Similarly Anis Amri, who drove a truck through a Berlin Christmas market killing 12 people in December, had been identified as a terrorist threat months before the attack, but was not apprehended, and could not feasibly be kept under surveillance.

Indeed, it was this incident which has now led Germany’s upper house of parliament – in a country which boasts some of the world’s toughest privacy laws – to adopt a rule mandating electronic ankle bracelets for terror suspects.

Some of the attackers behind the 2015 Paris terror attack had also been monitored for a time by both Belgian and French intelligence services, but not well enough to prevent them from coordinating a terrorist attack which killed 130 people.

In France, the gunman who killed a police officer at the Champs-Elysees in April had been the subject of a counterterrorism investigation in March, but did not warrant the expense of continued monitoring.

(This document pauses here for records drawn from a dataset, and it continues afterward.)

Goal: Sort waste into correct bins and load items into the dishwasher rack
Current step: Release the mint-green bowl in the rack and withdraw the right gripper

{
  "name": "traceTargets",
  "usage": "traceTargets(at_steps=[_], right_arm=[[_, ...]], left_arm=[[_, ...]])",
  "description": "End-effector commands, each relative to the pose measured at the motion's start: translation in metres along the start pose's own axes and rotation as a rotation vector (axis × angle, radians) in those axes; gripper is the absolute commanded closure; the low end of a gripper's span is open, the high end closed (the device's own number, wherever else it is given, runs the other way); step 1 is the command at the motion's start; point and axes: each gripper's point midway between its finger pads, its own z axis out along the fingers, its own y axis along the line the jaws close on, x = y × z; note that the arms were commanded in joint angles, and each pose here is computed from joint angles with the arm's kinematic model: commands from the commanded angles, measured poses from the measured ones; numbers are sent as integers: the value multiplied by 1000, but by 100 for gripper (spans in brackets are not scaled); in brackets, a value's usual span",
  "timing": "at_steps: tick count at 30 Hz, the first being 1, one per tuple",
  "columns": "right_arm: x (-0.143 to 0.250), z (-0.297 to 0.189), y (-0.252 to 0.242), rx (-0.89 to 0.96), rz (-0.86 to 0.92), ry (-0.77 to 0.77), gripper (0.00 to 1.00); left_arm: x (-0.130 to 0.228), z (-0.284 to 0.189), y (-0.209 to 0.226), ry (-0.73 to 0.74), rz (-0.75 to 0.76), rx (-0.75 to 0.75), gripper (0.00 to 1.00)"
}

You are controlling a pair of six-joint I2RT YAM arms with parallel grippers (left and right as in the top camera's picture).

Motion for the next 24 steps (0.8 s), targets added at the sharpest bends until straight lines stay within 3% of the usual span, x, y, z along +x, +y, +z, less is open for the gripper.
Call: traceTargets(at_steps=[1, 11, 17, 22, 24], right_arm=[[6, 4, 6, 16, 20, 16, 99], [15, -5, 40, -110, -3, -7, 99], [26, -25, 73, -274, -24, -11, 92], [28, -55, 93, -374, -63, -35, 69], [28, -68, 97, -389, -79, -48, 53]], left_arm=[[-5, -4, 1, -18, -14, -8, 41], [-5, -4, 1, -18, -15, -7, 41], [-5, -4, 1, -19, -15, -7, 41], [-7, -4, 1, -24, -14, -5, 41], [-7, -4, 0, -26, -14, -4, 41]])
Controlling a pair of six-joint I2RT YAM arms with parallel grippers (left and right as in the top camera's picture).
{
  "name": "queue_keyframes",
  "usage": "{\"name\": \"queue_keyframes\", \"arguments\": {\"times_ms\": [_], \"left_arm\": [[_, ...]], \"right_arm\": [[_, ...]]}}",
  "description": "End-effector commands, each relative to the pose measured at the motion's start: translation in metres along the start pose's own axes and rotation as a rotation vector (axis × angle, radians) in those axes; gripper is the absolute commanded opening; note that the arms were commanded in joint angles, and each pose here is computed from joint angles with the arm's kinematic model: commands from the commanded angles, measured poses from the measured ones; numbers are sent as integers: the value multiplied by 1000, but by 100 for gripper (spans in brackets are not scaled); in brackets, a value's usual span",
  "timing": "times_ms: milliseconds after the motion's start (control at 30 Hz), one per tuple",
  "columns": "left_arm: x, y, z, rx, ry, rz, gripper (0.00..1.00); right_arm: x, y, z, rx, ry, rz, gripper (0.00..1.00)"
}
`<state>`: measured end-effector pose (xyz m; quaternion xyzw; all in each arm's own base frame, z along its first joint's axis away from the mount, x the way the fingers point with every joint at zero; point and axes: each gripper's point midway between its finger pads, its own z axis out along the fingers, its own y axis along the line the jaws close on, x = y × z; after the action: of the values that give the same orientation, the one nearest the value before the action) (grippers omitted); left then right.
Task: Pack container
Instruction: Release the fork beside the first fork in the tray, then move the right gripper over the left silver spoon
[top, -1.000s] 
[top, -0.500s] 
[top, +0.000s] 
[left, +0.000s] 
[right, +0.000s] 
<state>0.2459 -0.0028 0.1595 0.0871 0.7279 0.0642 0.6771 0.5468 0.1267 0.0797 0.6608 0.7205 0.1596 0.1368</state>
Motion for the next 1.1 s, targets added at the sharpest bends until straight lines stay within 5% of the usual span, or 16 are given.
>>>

The country now has a government policy which tags terrorism suspects.

Norway is reportedly considering a similar policy, and ICE already uses thousands of ankle monitors to keep track of many people already in the system.

Requiring people who are already on a watch list, or are otherwise under suspicion as potential terrorists, to wear an ankle monitoring device permits law enforcement authorities to do what they cannot possibly do now – keep large numbers of suspects under effective surveillance.

Keeping even 1 person under 24-hour surveillance generally requires, at a minimum, 3 different 2-person teams, and even then a clever terrorist might well be able to slip out through an unsecured exit.

On the other hand, notes Banzhaf, ankle monitors permit one law enforcement official to monitor the locations of hundreds of suspected terrorists around the clock.

Such systems can easily be programmed to signal the agent if any suspect departs from his usual normal travel routines, if he goes near a suspicious location such as an armory or airport, if he meets with other suspects likewise wearing an ankle monitor, etc.

Moreover, if an event should occur, authorities can have the computer determine, after the fact, if any suspects being monitored visited the site, met with anyone else involved, etc.

It has been suggested that President Trump might consider requiring refugees, or others seeking to enter the U.S. who cannot be satisfactorily vetted, to wear such devices to help keep track of them and thereby detect or deter potential terrorist activities, especially if judicial action continues to prevent him from instituting a travel ban.

This should be possible because 8 USC 1182(f) gives the president the authority to “impose on the entry of aliens any restrictions he may deem to be appropriate”; a power not limited in any way by a Section 1152(a) bar on discrimination based upon nationality.

So, requiring the wearing of an ankle monitor – which is much less of an imposition than being barred from entering the country – would not even arguably be prohibited by statute, notes Banzhaf, and might be more likely to pass constitutional muster.

ICE seemingly has no hesitation about using inexpensive but efficient ankle monitors to help insure that people will show up for legal proceedings. States and cities likewise use them to keep track of people suspected even of minor offenses such as drunk driving. Why not use them to help prevent deadly terrorist attacks, argues Banzhaf.

While constitutional objections might prevent the federal government from requiring everyone on the watch list or no-fly list to wear an ankle monitor, requiring it for people under suspicion who have been convicted of any offense might well pass constitutional muster, suggests Banzhaf.

What is clear is that simply raising the threat level from severe to critical, or trying to station thousands of additional law enforcement personnel around ever widening perimeters of an ever growing number of so-called soft targets, will probably not be as effective, and certainly will be much less efficient, than 24- hour surveillance of suspected terrorists by using proven ankle monitor, argues Banzhaf.